When the weatherman calls for rain in Tsawataineuk, you don’t just reach for your umbrella. The 150 people of this small British Columbia First Nation get in their homes, and they don’t waste any time along the way.

Once or twice a year, after a good rain, the entire village is flooded by two-and-a-half to three feet of water.

For this reason, all the homes in Tsawataineuk are built on stilts.

“If it rains steady all day, the river would be coming up into the village by the evening,” says Chief Willie Moon. “Sometimes it can be a matter of a few hours.”

The flooding never used to be this bad. The problem has come about due to 100 years of clear-cut logging up the Kingcome River on which Tsawataineuk sits.

The trees that used to absorb rainwater are gone, and the river has become dangerous and unchained.

People, fuel and supplies are all brought in and out by small open boats negotiating the hazardous river.
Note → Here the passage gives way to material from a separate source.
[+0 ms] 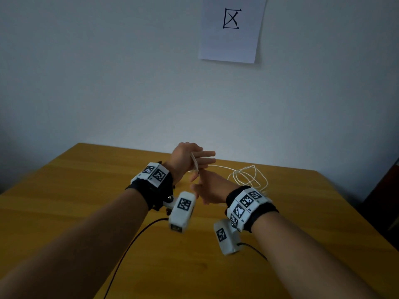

Over 20 community members have drowned in the past 50 years.

Ten years ago, Tsawataineuk told the federal government it needs an access road to connect it to the coast seven kilometres down-river, so the community can have a safer alternative to traveling the wild river.

The government agreed to fund the road, but there was a hitch. The land between the community and the ocean is owned by private landowners.

All the landowners agreed to let the community build the road, except for one – an environmental group called Nature Trust.

“(The road) would have serious impacts on the fish and wildlife in the estuary,” says Ron Erickson, the group’s executive vice-president.

Nature Trust owns 1,060 acres along the river, one of many chunks of land it has bought around the province – partly using government funds – to preserve for conservation purposes.

Erickson’s advice to Tsawataineuk – move the village.

“They were quite upset when we suggested that because their ancestors have lived there for generations,” he acknowledged.

The B.C. government, which manages the land on behalf of Nature Trust, is also refusing to grant a right-of-way for the road, which means Tsawataineuk is out of luck, even though it has never signed away any of its land in a treaty or land agreement.

So the community is going to court. It is putting the final touches on a lawsuit it plans to file at the B.C. Supreme Court which, according to the band’s lawyer, Ardith Walkem, will seek a declaration that the current access to the community isn’t safe, and that reserve lands have a right of safe access.

The court will be asked to order the defendants – Canada and B.C. – to provide safe access.

But the clock is ticking. The construction season ends in August, so if work on the road isn’t done by then Tsawataineuk will have to test its luck for another year on the Kingcome River.